Since Natasha seemed to care so much, I decided to make a play for her at dinner the night before we finished our training.

“Natasha,” I said, “hey…how about you and I—”

“Forget it,” she snapped.

“What? You haven’t heard what I was going to say.”

“James, I’ve heard it all. We all have. All of the women in this unit.”

“Sheesh. I was just going to—”

“I know. I suggest you go ask Della instead.”

“Wait,” I said, “Della doesn’t even look at me. Haven’t you noticed that?”

“Of course I have. That’s why I’m angry. She’s still very aware of you. Go talk to her. She wants you to.”

I shrugged. “Fine. Just fine. I’ll do that.”

I found Della in the colonist module which was in the lowest tier of the stack aboard
Cyclops
.

“Hi Della,” I said, “I just thought I’d come down here and—”

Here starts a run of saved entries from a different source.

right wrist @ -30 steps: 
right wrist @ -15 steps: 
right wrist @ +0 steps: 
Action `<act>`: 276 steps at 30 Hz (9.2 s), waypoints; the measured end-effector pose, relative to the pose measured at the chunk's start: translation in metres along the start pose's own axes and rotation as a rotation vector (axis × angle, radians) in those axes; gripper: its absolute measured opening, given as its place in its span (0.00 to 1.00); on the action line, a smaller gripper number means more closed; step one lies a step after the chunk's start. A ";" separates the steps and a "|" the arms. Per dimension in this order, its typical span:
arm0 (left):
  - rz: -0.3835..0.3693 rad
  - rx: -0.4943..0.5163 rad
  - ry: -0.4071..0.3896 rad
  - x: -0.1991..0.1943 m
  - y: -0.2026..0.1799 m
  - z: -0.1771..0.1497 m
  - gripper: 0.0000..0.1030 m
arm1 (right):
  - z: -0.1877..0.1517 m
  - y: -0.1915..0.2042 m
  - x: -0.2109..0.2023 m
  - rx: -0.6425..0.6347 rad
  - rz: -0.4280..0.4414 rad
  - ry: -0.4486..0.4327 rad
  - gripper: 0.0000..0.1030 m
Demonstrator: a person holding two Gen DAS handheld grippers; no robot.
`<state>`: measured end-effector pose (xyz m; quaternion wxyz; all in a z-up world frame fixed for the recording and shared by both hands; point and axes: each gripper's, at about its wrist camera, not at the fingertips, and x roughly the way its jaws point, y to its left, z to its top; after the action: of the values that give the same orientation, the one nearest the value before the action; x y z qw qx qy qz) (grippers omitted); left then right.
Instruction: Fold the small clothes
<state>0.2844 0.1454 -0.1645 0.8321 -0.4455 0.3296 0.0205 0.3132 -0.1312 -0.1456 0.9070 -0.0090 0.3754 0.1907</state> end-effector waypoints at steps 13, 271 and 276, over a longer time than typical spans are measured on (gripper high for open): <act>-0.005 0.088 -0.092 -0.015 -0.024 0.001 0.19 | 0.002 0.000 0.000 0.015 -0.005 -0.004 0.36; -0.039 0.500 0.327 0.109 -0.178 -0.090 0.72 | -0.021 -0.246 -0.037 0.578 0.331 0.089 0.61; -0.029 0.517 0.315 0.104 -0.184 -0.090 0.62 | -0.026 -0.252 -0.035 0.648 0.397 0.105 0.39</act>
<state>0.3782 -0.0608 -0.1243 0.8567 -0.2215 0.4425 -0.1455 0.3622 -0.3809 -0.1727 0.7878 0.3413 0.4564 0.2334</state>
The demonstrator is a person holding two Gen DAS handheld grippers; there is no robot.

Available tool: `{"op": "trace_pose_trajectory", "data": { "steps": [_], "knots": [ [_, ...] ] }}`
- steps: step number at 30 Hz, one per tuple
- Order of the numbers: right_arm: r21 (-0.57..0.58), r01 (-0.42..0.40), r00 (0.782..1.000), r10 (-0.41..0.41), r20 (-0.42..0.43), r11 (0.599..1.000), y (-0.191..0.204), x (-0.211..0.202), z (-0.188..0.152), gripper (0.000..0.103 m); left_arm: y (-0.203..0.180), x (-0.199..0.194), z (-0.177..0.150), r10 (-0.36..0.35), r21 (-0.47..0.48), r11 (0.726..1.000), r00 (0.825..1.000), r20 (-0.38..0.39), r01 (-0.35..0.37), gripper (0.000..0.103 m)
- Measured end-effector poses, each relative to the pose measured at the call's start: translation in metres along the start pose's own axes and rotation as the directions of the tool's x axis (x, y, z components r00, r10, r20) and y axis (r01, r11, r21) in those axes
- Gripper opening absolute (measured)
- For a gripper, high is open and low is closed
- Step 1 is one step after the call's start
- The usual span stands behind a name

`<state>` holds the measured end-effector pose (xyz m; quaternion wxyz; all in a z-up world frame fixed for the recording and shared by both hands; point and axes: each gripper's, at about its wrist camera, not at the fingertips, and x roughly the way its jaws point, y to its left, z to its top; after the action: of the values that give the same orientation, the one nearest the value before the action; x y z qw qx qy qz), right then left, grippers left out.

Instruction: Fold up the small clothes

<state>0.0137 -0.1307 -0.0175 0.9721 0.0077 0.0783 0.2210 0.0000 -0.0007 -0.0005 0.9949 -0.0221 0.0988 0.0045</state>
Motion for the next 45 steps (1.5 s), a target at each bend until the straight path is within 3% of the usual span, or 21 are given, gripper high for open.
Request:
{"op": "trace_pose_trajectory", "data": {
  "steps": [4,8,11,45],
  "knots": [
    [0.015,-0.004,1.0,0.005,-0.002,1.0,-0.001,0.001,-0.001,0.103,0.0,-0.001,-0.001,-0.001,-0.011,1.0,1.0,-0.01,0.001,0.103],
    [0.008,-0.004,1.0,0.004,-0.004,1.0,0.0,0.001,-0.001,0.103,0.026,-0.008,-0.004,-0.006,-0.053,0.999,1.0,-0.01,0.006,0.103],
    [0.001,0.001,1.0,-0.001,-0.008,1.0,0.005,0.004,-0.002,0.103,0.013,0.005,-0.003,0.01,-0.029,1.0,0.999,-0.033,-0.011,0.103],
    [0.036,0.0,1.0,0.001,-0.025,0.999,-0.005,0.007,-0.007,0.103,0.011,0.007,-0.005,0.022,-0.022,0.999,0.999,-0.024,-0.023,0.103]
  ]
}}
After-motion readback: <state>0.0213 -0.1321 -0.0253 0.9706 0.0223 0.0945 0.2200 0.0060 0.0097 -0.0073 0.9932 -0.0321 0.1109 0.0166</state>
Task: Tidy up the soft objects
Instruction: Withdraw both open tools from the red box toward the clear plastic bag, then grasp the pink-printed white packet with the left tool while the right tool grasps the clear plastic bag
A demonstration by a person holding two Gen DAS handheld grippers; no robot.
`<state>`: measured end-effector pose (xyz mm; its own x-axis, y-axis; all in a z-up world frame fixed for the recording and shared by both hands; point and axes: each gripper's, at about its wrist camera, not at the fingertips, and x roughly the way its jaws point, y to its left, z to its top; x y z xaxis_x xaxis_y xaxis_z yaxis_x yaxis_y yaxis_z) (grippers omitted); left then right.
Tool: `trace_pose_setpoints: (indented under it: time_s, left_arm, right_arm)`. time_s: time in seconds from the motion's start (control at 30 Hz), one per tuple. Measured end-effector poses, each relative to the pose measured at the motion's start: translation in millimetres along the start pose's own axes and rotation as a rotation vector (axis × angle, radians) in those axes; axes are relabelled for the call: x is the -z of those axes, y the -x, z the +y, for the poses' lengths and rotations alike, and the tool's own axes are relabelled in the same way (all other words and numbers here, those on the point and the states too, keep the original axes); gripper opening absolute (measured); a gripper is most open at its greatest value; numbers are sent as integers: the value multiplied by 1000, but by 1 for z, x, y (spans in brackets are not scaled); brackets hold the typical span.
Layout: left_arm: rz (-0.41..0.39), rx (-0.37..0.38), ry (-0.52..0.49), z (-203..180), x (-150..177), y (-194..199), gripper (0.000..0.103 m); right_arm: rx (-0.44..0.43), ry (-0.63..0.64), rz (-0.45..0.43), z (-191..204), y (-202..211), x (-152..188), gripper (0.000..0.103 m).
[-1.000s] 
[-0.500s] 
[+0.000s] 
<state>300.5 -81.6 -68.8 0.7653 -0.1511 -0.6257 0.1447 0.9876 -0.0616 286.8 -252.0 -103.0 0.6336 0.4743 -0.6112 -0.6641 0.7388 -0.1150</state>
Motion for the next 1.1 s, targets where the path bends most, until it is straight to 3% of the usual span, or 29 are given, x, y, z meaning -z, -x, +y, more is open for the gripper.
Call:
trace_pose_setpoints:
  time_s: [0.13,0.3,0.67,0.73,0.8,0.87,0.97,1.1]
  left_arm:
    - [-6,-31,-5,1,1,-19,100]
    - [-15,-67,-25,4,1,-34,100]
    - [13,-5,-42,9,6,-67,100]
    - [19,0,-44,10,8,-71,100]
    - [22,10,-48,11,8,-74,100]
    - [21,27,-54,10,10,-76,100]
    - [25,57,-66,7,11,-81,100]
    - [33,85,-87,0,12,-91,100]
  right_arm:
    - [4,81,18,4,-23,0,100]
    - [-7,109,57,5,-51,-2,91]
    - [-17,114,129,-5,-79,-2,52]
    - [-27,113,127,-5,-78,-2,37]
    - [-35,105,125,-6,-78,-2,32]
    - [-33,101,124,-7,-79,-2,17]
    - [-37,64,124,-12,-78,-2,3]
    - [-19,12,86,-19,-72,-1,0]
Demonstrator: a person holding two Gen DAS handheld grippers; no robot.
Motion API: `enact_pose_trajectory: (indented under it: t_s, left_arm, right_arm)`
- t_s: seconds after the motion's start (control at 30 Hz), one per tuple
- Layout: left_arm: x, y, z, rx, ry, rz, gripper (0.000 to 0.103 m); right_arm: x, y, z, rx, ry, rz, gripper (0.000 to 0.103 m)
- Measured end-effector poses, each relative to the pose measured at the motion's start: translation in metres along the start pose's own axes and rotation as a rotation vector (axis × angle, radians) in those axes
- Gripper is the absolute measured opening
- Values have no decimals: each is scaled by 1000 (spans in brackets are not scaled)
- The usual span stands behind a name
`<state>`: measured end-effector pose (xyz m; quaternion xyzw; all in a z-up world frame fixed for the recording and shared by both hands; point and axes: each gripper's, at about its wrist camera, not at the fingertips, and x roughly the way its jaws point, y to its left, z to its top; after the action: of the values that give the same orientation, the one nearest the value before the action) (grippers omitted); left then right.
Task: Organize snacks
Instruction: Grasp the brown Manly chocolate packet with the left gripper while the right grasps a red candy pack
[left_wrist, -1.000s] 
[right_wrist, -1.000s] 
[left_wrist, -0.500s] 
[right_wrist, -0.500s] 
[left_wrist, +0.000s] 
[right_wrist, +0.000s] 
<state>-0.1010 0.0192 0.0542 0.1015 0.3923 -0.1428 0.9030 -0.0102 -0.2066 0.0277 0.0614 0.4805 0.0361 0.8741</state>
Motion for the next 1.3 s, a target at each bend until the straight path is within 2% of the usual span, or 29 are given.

Della put a finger to her lips. She walked toward me, smiling. When she came close I checked her hands for weapons, and I became alarmed. She had one hand behind her back.

Like I said, Della and I had a strange relationship. We’d made love and fought to the death about the same number of times. It could go either way with this woman.

When she got close, I backed up a little. Laughing, she lifted both her hands, palms out. They were empty.

I smiled sheepishly. “Just checking,” I said.

“I know,” she said. “But I’ve changed, James.”

“Listen,” I said hesitantly, “I wanted to apologize for pushing you off the stack of modules and killing you the other day. I didn’t know it was you inside that metal monster at the time. You understand that, right?”

“Yes. You shouldn’t feel any remorse. After all, I
did
know it was you, and I still tried to clip your arms off. It was all part of the exercise.”

“No hard feelings then?”

“None at all.”

I smiled. “Good. We can be friends again. Say, how about—?”

That was as far as I got. She cut off my words by jumping on me. That’s the only way I can describe it. One second I was unsure how I stood, even fearing for my life, and the next we were in a lip-lock.

We found a place off by ourselves on the Green Deck, which was pretty easy to do on
Cyclops
since the ship had only about twenty percent of the usual number of troops aboard.

Green Deck was like a public park, a place traditionally built aboard all large ships to simulate an outdoor environment. It was always popular with couples seeking a get-away during off-hours. During the day it was used for combat training.

Overgrown with trees and riddled with sheltered nooks behind rocks and bushes, there was always a spot you could find that was secluded and at least semi-private. Artificial birds sang and brooks babbled, giving people the exact level of cover-noise they needed.

We made love, and the sex was as good as it had always been with Della. She was possibly the most uninhibited girl I’d ever been with. I chalked that up to her upbringing on an alien world.